→ Exercise description
Write out, without any change, the lines in the material below that run from the line with "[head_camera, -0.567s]" through the line with "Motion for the", both included.

[[ Data shown, beginning ]]

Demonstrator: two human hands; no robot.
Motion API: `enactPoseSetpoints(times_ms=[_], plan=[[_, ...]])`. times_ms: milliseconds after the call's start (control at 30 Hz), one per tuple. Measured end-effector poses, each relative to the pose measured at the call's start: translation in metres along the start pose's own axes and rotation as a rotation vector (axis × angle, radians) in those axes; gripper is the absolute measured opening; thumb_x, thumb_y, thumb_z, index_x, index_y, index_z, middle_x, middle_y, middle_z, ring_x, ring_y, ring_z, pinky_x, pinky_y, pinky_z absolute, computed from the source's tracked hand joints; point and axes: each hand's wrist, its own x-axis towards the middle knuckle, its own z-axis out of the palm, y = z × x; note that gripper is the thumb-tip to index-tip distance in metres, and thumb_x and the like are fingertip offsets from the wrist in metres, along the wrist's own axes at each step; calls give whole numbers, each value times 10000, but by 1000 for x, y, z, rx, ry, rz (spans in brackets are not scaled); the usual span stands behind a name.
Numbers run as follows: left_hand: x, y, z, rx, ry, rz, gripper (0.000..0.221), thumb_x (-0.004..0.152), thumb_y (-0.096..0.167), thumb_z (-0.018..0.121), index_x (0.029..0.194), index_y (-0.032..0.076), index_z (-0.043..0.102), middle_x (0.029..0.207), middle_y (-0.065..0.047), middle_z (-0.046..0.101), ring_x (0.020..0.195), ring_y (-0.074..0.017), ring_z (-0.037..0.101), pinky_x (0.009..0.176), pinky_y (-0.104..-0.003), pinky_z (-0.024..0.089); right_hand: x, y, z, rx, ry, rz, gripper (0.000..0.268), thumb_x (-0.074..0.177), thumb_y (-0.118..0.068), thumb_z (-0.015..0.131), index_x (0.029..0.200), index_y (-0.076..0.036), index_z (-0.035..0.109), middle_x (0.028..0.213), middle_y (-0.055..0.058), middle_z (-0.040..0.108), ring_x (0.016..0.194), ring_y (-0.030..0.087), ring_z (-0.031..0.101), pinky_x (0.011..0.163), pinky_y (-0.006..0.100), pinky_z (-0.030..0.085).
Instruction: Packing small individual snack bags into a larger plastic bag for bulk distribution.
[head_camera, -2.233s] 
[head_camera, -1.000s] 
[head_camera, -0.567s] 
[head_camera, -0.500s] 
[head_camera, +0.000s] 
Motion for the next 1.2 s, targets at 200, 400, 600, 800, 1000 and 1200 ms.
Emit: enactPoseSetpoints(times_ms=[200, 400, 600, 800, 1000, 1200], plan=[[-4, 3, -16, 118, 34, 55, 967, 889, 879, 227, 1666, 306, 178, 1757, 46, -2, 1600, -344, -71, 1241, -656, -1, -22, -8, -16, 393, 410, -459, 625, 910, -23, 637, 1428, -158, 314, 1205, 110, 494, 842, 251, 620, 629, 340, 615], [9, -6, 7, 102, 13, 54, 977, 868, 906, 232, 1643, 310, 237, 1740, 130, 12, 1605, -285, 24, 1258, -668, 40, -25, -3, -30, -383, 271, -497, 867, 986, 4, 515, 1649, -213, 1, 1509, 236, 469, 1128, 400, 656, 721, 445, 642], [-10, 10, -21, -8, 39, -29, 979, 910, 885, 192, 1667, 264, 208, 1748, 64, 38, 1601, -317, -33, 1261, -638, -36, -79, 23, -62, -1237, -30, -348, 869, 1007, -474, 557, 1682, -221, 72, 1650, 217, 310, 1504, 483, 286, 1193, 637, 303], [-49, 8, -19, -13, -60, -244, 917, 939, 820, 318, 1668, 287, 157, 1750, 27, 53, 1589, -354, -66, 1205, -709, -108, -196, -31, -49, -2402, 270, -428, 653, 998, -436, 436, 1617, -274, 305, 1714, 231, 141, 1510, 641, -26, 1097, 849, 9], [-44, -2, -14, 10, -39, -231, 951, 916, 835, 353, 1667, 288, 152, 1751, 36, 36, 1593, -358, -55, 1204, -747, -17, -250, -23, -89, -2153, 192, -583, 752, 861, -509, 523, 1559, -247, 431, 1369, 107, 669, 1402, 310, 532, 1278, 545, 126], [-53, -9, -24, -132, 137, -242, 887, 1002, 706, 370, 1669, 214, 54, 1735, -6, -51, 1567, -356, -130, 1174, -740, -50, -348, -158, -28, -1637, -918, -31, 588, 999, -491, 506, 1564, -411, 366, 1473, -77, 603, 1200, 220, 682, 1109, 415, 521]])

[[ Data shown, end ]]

→ Completed task
[head_camera, -0.567s] 
[head_camera, -0.500s] 
[head_camera, +0.000s] 
Motion for the next 1.2 s, targets at 200, 400, 600, 800, 1000 and 1200 ms.

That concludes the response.